* [Work task] State the number of lines in the listing below that contain the word "Could", and nothing besides.

Top of Task data

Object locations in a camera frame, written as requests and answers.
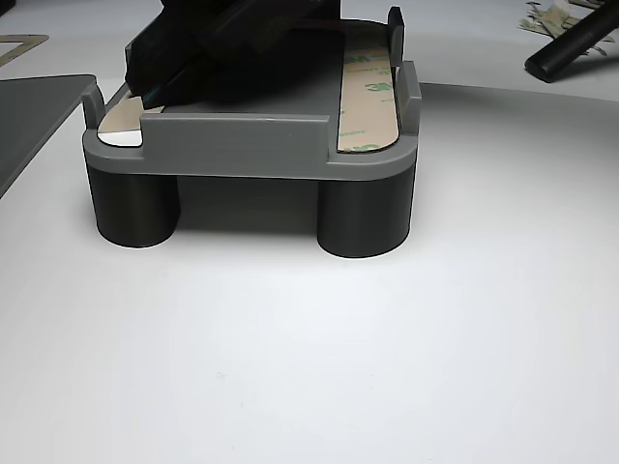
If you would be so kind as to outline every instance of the phone holder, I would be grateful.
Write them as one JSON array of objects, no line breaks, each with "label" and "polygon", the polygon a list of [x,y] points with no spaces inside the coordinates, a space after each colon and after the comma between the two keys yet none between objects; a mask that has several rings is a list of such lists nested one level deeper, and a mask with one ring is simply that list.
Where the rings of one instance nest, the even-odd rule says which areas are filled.
[{"label": "phone holder", "polygon": [[[335,22],[335,4],[324,10],[323,22],[294,30],[260,61],[215,79],[203,100],[142,114],[139,147],[113,147],[98,138],[99,124],[126,95],[126,85],[107,107],[98,87],[85,95],[83,148],[97,225],[106,239],[122,247],[164,242],[181,214],[178,176],[199,176],[318,181],[317,239],[334,255],[369,257],[404,242],[421,92],[413,63],[402,61],[402,16],[392,8],[388,23],[379,26]],[[380,27],[384,33],[391,66],[381,85],[393,86],[399,130],[388,147],[339,151],[346,40],[340,27]],[[367,64],[371,69],[371,59]],[[378,84],[366,87],[381,90]]]}]

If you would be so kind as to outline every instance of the cylindrical leg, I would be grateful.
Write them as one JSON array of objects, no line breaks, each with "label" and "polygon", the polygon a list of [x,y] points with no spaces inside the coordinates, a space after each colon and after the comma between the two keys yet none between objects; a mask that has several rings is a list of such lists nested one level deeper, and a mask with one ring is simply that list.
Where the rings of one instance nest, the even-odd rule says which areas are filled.
[{"label": "cylindrical leg", "polygon": [[322,181],[318,242],[345,258],[366,258],[401,245],[410,230],[415,166],[378,181]]},{"label": "cylindrical leg", "polygon": [[97,227],[121,247],[167,240],[181,214],[176,176],[111,174],[86,164]]}]

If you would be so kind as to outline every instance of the white table surface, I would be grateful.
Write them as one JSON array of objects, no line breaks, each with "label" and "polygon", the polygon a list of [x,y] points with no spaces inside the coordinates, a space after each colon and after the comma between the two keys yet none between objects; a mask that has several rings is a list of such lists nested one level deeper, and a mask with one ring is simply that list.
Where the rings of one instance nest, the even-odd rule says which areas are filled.
[{"label": "white table surface", "polygon": [[[159,8],[21,3],[0,34],[52,38],[0,78],[94,73],[107,97]],[[424,80],[617,100],[609,68],[518,74],[544,38],[517,30],[468,73],[473,14],[407,3]],[[481,3],[514,27],[526,11]],[[71,116],[0,201],[0,463],[618,462],[617,106],[424,92],[410,239],[361,261],[317,245],[313,183],[185,181],[168,242],[113,246]]]}]

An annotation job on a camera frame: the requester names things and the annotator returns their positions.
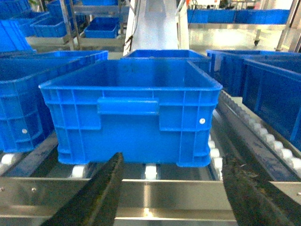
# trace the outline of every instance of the blue bin
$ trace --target blue bin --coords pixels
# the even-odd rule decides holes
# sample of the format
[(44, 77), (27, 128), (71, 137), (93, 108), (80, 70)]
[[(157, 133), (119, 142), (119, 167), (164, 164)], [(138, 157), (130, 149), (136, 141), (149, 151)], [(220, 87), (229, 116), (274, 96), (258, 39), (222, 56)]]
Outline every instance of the blue bin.
[(301, 150), (301, 60), (246, 60), (243, 103)]
[(30, 10), (27, 0), (0, 0), (0, 19), (8, 19)]
[(207, 24), (210, 10), (187, 10), (188, 23)]
[(0, 21), (0, 52), (32, 50), (17, 21)]
[(183, 60), (101, 61), (40, 85), (59, 162), (209, 164), (212, 112), (222, 86)]
[(118, 5), (118, 0), (82, 0), (84, 6), (112, 6)]
[(235, 18), (237, 24), (285, 24), (289, 10), (238, 10)]
[(234, 22), (235, 10), (209, 10), (208, 23), (228, 23)]
[(219, 81), (226, 92), (233, 97), (242, 97), (246, 73), (244, 59), (266, 59), (281, 56), (301, 56), (296, 53), (262, 51), (262, 50), (207, 50), (211, 57), (211, 77)]
[(38, 20), (42, 20), (46, 17), (49, 17), (49, 13), (45, 12), (32, 12), (26, 11), (21, 15), (18, 15), (14, 18), (14, 20), (18, 21), (19, 28), (25, 37), (33, 36), (34, 30), (30, 25)]
[(67, 34), (65, 23), (57, 17), (48, 17), (31, 24), (37, 37), (63, 37)]
[(67, 58), (0, 59), (0, 140), (5, 152), (31, 151), (54, 129), (38, 85), (86, 65)]
[(168, 59), (183, 59), (193, 62), (200, 69), (204, 70), (206, 73), (210, 71), (211, 58), (203, 56), (192, 50), (135, 50), (124, 56), (124, 58), (168, 58)]
[(86, 38), (114, 39), (118, 36), (118, 17), (97, 17), (85, 29)]
[[(67, 7), (68, 14), (71, 17), (72, 11), (71, 11), (69, 0), (66, 1), (66, 7)], [(51, 16), (63, 18), (60, 0), (51, 1), (50, 3), (47, 4), (47, 8)]]

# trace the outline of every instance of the plastic container
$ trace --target plastic container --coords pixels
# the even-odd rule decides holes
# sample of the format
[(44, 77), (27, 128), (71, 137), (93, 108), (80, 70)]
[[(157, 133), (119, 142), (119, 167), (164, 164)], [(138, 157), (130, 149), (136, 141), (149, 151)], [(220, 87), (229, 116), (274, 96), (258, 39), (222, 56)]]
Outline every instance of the plastic container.
[(85, 29), (86, 38), (114, 39), (118, 36), (119, 18), (97, 17)]
[(208, 23), (228, 23), (234, 22), (235, 10), (209, 10)]
[(67, 58), (0, 59), (0, 140), (4, 152), (31, 151), (53, 131), (38, 85), (86, 65), (79, 60), (68, 62)]
[(200, 69), (209, 73), (211, 58), (203, 56), (192, 50), (135, 50), (126, 56), (125, 58), (168, 58), (168, 59), (183, 59), (193, 62)]
[(8, 19), (30, 10), (27, 0), (0, 0), (0, 19)]
[(245, 65), (243, 103), (301, 150), (301, 60)]
[(211, 77), (219, 81), (226, 92), (233, 97), (242, 97), (246, 73), (244, 59), (266, 59), (285, 56), (301, 56), (296, 53), (262, 50), (207, 50), (211, 57)]
[(198, 24), (207, 24), (209, 18), (210, 10), (187, 10), (188, 24), (198, 23)]
[(0, 52), (32, 50), (17, 21), (0, 21)]
[(32, 12), (26, 11), (21, 15), (18, 15), (14, 18), (14, 20), (18, 21), (19, 28), (25, 37), (33, 36), (34, 30), (30, 25), (38, 20), (42, 20), (43, 18), (49, 17), (48, 12)]
[(118, 0), (82, 0), (84, 6), (112, 6), (118, 5)]
[(209, 164), (212, 112), (222, 86), (183, 60), (101, 61), (40, 85), (59, 162)]
[[(69, 0), (67, 0), (65, 3), (66, 3), (69, 17), (72, 17), (72, 11), (71, 11)], [(51, 1), (50, 3), (47, 4), (47, 8), (51, 16), (63, 18), (60, 0)]]
[(37, 37), (63, 37), (67, 34), (64, 21), (57, 17), (48, 17), (31, 24)]
[(238, 10), (235, 18), (237, 24), (285, 24), (289, 16), (289, 10)]

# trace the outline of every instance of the metal frame
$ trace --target metal frame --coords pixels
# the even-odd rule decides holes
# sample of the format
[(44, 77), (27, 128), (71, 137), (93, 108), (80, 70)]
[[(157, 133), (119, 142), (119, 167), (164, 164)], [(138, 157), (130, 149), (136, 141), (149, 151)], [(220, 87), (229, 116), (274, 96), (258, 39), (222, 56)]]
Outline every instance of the metal frame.
[(295, 11), (296, 11), (296, 9), (297, 9), (298, 2), (299, 2), (299, 1), (300, 1), (300, 0), (293, 0), (293, 2), (292, 2), (292, 6), (291, 6), (291, 9), (290, 9), (290, 14), (289, 14), (289, 16), (288, 16), (288, 20), (287, 20), (287, 22), (286, 22), (285, 28), (284, 28), (284, 30), (282, 31), (281, 35), (280, 35), (280, 39), (279, 39), (279, 42), (278, 42), (278, 44), (277, 44), (276, 51), (281, 51), (281, 50), (282, 50), (282, 44), (283, 44), (283, 42), (284, 42), (284, 39), (285, 39), (286, 34), (287, 34), (287, 32), (288, 32), (288, 29), (289, 29), (289, 27), (290, 27), (290, 25), (291, 25), (291, 20), (292, 20), (294, 14), (295, 14)]

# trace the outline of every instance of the crate handle
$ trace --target crate handle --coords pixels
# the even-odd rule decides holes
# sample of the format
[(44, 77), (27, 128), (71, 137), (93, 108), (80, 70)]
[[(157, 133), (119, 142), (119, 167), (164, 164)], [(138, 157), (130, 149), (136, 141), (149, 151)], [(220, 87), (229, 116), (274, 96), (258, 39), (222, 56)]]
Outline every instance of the crate handle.
[(159, 101), (153, 98), (101, 97), (98, 114), (159, 115)]

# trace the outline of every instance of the screw
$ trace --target screw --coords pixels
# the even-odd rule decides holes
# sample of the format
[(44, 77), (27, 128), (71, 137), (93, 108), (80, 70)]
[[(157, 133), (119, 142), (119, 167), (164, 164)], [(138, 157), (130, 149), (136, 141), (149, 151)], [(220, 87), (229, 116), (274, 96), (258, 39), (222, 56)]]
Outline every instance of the screw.
[(204, 118), (201, 118), (201, 119), (199, 120), (199, 123), (202, 124), (202, 125), (203, 125), (205, 122), (206, 122), (206, 120), (205, 120)]

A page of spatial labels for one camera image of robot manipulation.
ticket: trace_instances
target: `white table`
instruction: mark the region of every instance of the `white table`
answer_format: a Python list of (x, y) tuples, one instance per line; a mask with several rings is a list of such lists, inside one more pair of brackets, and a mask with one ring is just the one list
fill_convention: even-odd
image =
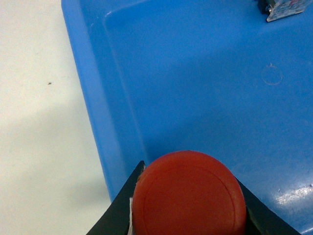
[(0, 235), (86, 234), (110, 205), (60, 0), (0, 0)]

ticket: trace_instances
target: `circular mark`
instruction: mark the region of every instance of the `circular mark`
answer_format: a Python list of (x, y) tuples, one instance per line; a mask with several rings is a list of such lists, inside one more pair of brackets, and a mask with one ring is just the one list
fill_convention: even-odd
[(263, 81), (266, 84), (271, 85), (271, 86), (278, 85), (283, 80), (282, 71), (272, 64), (267, 65), (262, 70), (261, 76), (262, 76)]

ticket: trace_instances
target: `black holder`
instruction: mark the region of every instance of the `black holder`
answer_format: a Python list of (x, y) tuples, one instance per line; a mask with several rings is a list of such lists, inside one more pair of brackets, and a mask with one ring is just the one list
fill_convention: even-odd
[[(130, 224), (129, 198), (133, 197), (138, 177), (144, 170), (144, 166), (143, 161), (137, 165), (110, 207), (87, 235), (127, 235)], [(246, 201), (246, 235), (300, 235), (265, 206), (240, 181), (238, 183)]]

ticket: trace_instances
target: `blue tray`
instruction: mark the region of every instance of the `blue tray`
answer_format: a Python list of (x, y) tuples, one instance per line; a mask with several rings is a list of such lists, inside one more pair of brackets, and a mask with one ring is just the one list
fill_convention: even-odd
[(140, 160), (197, 150), (313, 234), (313, 7), (267, 23), (257, 1), (63, 0), (113, 199)]

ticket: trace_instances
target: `red button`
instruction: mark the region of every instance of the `red button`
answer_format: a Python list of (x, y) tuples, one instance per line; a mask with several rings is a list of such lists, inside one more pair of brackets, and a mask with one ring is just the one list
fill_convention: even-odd
[(137, 182), (136, 235), (243, 235), (245, 224), (246, 205), (236, 178), (206, 154), (164, 155)]

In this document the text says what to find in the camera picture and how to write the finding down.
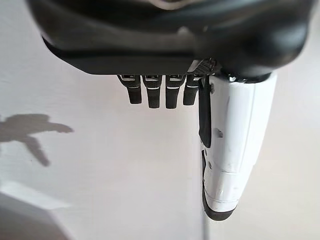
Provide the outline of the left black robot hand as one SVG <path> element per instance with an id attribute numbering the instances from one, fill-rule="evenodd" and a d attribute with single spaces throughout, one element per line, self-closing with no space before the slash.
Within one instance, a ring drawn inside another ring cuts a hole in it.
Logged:
<path id="1" fill-rule="evenodd" d="M 270 116 L 275 70 L 301 53 L 315 0 L 29 0 L 46 47 L 92 75 L 116 75 L 132 104 L 198 102 L 202 202 L 236 209 Z"/>

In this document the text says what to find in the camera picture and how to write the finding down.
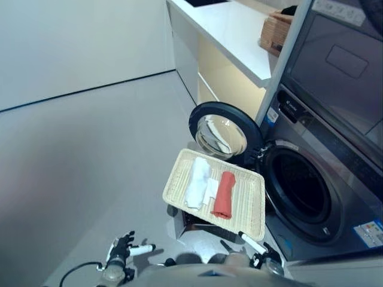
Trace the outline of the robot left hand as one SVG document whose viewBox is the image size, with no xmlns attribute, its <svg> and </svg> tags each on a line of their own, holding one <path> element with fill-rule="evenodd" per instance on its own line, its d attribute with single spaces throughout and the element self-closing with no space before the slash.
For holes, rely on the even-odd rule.
<svg viewBox="0 0 383 287">
<path fill-rule="evenodd" d="M 107 267 L 110 265 L 125 267 L 129 257 L 148 254 L 156 250 L 155 244 L 133 245 L 134 235 L 135 231 L 132 230 L 113 241 L 106 258 Z"/>
</svg>

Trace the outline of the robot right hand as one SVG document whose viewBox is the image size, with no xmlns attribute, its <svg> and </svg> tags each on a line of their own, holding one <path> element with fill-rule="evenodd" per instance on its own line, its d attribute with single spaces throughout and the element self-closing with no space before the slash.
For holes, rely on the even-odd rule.
<svg viewBox="0 0 383 287">
<path fill-rule="evenodd" d="M 274 264 L 278 268 L 282 268 L 282 259 L 279 253 L 272 248 L 271 245 L 266 242 L 261 245 L 242 231 L 238 233 L 238 236 L 255 250 L 255 253 L 250 259 L 250 267 L 261 269 L 262 267 L 266 267 L 267 263 L 269 263 Z"/>
</svg>

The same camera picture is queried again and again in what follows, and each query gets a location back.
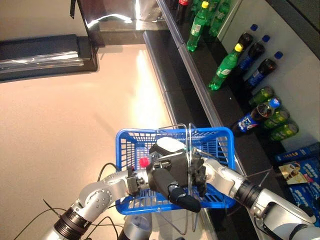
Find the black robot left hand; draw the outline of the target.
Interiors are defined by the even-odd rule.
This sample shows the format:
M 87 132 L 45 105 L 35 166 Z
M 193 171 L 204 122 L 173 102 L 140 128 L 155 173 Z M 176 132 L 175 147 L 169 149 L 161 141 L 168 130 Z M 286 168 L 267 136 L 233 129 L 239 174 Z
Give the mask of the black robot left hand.
M 187 194 L 166 168 L 147 168 L 149 188 L 161 193 L 168 201 L 194 213 L 201 210 L 200 202 Z

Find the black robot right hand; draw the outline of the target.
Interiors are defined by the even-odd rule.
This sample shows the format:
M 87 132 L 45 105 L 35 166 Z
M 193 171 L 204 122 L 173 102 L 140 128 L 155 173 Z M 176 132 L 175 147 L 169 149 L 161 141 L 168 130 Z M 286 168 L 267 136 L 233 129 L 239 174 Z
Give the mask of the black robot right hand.
M 152 171 L 156 168 L 167 169 L 180 186 L 186 187 L 188 185 L 188 163 L 184 149 L 170 152 L 154 144 L 149 149 L 149 157 L 151 163 L 146 167 L 146 172 L 151 185 L 155 185 L 152 183 Z

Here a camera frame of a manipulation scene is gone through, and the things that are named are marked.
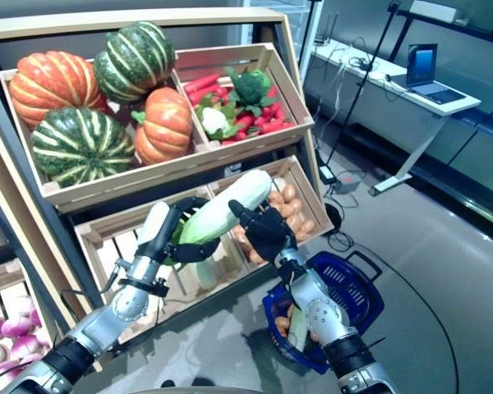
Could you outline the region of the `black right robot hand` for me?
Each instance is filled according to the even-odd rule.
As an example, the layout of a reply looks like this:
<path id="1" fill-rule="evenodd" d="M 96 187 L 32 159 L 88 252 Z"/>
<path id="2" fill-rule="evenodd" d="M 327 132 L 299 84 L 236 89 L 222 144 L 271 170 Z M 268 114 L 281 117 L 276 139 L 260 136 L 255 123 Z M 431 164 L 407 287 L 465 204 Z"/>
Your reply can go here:
<path id="1" fill-rule="evenodd" d="M 283 251 L 297 250 L 297 240 L 292 229 L 280 212 L 267 201 L 252 210 L 232 199 L 228 207 L 245 230 L 253 249 L 264 261 L 274 263 Z"/>

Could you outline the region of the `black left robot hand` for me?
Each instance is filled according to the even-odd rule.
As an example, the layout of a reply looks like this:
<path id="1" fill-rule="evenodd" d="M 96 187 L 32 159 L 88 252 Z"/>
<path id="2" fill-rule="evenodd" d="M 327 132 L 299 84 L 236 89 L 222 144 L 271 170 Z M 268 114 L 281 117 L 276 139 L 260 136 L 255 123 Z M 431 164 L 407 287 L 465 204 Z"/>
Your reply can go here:
<path id="1" fill-rule="evenodd" d="M 197 208 L 204 207 L 207 203 L 209 200 L 205 198 L 187 197 L 169 206 L 169 211 L 155 238 L 140 245 L 136 255 L 148 257 L 159 264 L 164 264 L 165 260 L 170 258 L 174 263 L 183 265 L 198 263 L 211 257 L 219 246 L 219 237 L 204 244 L 173 242 L 173 234 L 180 220 L 188 213 L 195 213 Z"/>

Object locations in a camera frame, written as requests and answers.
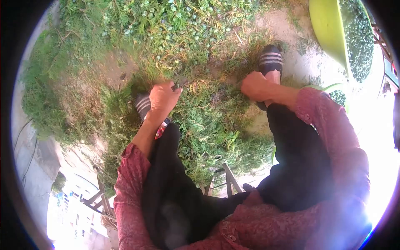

Bottom of Task data

* [Your response] 2